Please reproduce the data below exactly, from the first line through the line containing "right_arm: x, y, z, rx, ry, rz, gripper", and leave every later line out.

==*==

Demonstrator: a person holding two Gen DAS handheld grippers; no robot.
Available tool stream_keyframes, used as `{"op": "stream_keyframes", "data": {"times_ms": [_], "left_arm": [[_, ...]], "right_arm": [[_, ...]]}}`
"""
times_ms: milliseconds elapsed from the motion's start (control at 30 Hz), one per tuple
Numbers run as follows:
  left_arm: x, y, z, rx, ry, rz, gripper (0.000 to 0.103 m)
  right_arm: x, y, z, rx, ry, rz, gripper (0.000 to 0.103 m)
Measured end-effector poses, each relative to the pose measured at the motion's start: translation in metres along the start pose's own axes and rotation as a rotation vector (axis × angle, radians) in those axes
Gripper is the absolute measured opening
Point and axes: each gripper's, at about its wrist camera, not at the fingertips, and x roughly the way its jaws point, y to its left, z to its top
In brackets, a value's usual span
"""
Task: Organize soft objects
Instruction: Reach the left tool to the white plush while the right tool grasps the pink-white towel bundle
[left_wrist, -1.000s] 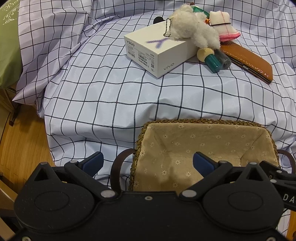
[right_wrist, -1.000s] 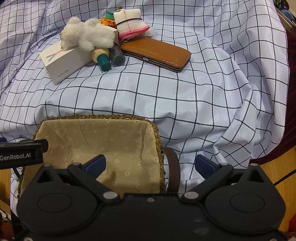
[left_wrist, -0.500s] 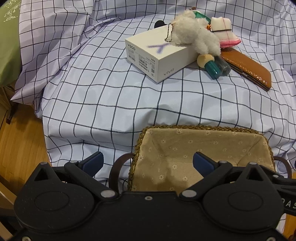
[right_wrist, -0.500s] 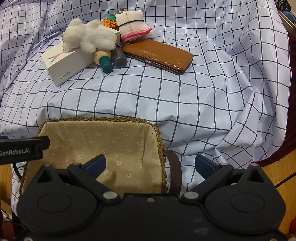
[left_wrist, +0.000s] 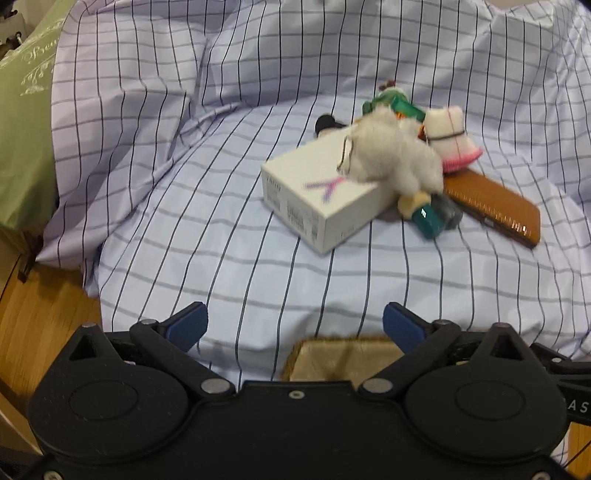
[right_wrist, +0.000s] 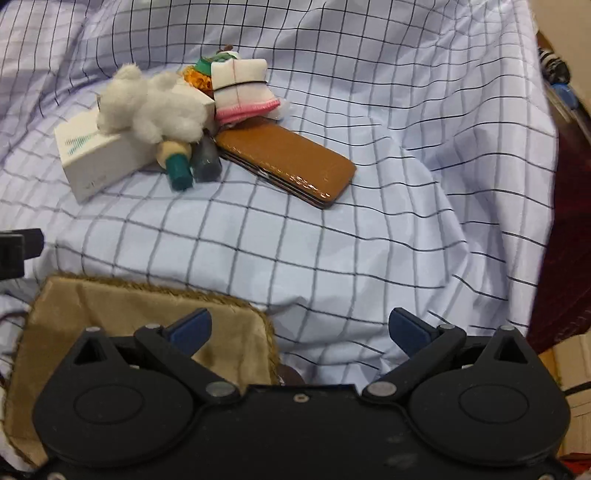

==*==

Answer to the problem:
Demonstrator: a person holding two Gen DAS handheld grippers; no robot.
Available tool stream_keyframes, used as `{"op": "stream_keyframes", "data": {"times_ms": [_], "left_arm": [[_, ...]], "right_arm": [[_, ...]]}}`
"""
times_ms: milliseconds elapsed from the motion's start (control at 30 Hz), one per tuple
Numbers run as follows:
  left_arm: x, y, z, rx, ry, rz, gripper (0.000 to 0.103 m)
  right_arm: x, y, z, rx, ry, rz, gripper (0.000 to 0.103 m)

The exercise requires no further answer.